When should you use an API Gateway vs direct service calls?
Use a gateway when: (1) You need centralized auth, rate limiting, or logging. (2) Multiple clients with different needs. (3) You want to decouple clients from backend topology. Direct calls are fine for internal service-to-service (use service mesh instead).
How do you prevent the API Gateway from becoming a monolith?
(1) Keep business logic in services, not gateway. (2) Use gateway only for cross-cutting concerns. (3) Consider BFF pattern — gateway per client type. (4) Modular config — each team manages their routes. (5) Avoid aggregation that requires domain knowledge.

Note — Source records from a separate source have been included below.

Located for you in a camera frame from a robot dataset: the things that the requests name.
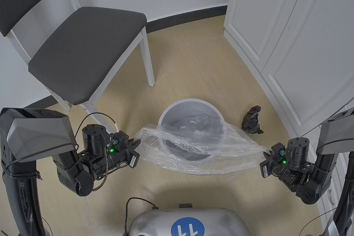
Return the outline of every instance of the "floor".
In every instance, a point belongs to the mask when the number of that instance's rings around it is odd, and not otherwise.
[[[210,102],[228,123],[238,127],[245,113],[260,105],[264,134],[251,138],[268,148],[277,142],[286,143],[289,136],[272,105],[224,38],[223,22],[224,16],[220,16],[148,34],[156,85],[148,86],[141,53],[136,48],[96,108],[111,115],[121,130],[134,136],[144,125],[157,124],[163,110],[183,98]],[[60,105],[51,109],[65,113]],[[76,130],[86,113],[74,106],[68,115]],[[303,204],[275,177],[263,179],[259,167],[224,175],[192,176],[140,160],[134,169],[124,168],[111,174],[102,189],[85,198],[60,184],[51,158],[39,160],[38,170],[43,177],[38,181],[42,216],[55,236],[121,236],[125,203],[132,196],[146,198],[162,209],[176,208],[179,203],[228,208],[244,220],[253,236],[298,236],[302,227],[319,215],[317,205]],[[2,182],[0,207],[1,229],[9,236],[17,235]],[[141,201],[132,201],[128,225],[150,208]],[[302,235],[321,232],[317,219]]]

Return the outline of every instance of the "cabinet handle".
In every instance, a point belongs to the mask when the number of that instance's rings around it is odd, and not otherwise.
[[[334,203],[334,201],[332,201],[332,190],[328,190],[328,194],[329,194],[329,199],[330,199],[330,203],[332,206],[335,206],[336,204]]]

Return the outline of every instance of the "transparent trash bag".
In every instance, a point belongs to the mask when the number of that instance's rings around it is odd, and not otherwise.
[[[136,139],[141,140],[137,151],[144,160],[196,175],[252,168],[269,152],[236,126],[207,115],[186,117],[173,126],[146,125]]]

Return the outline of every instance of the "black baseboard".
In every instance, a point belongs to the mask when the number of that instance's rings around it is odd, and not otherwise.
[[[47,108],[50,106],[53,106],[54,104],[57,104],[57,100],[52,97],[52,96],[48,96],[48,97],[44,97],[39,101],[33,102],[32,104],[30,104],[29,106],[26,106],[26,108]]]
[[[165,17],[155,21],[150,21],[146,24],[146,32],[149,33],[157,30],[162,30],[167,27],[185,24],[186,22],[190,21],[197,21],[211,17],[222,16],[226,14],[226,9],[227,5],[196,10],[183,14],[173,15],[170,17]],[[47,108],[57,103],[58,102],[54,97],[48,96],[30,104],[29,106],[26,106],[26,108]]]
[[[222,16],[226,14],[226,9],[227,5],[196,10],[192,12],[165,17],[155,21],[150,21],[146,24],[146,32],[149,33],[157,30],[162,30],[170,26],[184,24],[190,21],[197,21],[206,18]]]

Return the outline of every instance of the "white label sticker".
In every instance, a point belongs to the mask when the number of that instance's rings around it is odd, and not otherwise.
[[[265,178],[265,177],[268,177],[267,166],[263,166],[263,173],[264,173],[264,178]]]
[[[134,166],[135,160],[136,160],[136,157],[135,157],[135,155],[133,155],[132,160],[131,160],[131,162],[129,164],[130,167]]]

What happens when the API Gateway fails?
The gateway is a single point of failure. Mitigations: (1) High availability — multiple instances behind load balancer. (2) Health checks — remove unhealthy instances. (3) Circuit breaker — fail fast if backend down. (4) Regional failover — route to another region. (5) Client retry — with backoff.